Surprisingly, Tail Emission Is Not Inflationary



Summary:

The issue of Bitcoin's block subsidy algorithm being a disaster and overly rewarding early adopters has been discussed in detail. While tail emission is not a permanent solution, a constant inflation rate could be a reasonable natural way to scale security as needed. The current system can be gamed by miners moving their own coins in 100% fees transactions to produce more coins. One potential modification to the system that attempts to make it more difficult to game directly involves calculating an average sum of fees per block over a window and releasing 10% of that in coinbase rewards. However, this could lead to runaway inflation.
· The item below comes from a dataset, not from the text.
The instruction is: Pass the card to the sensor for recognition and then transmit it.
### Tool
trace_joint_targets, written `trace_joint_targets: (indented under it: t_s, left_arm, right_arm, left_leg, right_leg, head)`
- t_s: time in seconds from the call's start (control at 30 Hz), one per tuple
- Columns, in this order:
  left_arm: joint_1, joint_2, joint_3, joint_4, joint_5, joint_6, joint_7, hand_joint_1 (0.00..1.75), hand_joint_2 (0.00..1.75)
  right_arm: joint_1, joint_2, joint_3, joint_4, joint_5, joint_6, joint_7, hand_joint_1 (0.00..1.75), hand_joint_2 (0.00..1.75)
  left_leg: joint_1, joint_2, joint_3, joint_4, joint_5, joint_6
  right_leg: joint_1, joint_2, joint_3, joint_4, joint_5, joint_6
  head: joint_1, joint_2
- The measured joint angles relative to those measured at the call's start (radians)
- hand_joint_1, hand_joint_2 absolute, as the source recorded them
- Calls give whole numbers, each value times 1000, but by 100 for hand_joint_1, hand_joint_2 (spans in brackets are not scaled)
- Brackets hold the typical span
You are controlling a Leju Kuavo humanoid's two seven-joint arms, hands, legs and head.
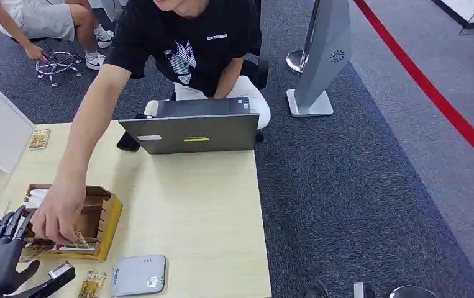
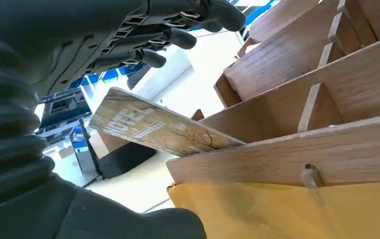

Despite concerns about low block subsidy putting both security and adoption at risk, total collected fees will likely scale up as Bitcoin grows, probably quadratically. It is possible to help the system without aggressive intervention, either through smart tweaks or by supporting it using other systems.The issue with long-term security and adoption consequences is deeply built into Bitcoin consensus rules and is critical. Additionally, the 21M cap, halving, and generally, Bitcoin consensus, are not subject to change. The existing incentive for miners to earn money for including transactions is enough to motivate human nature, and transaction initiators have an incentive to mine and run full nodes for personal interest. Mining with waste electricity reduces losses and is another incentive to motivate human nature. While prisoners in the Prisoner's Dilemma cannot communicate, large Bitcoin holders are able to communicate with each other, and miners can join and leave the network freely over time. Finally, Bitcoin holders can be enfranchised into any new system, so there is no need to bike shed the original design which is a Schelling Point.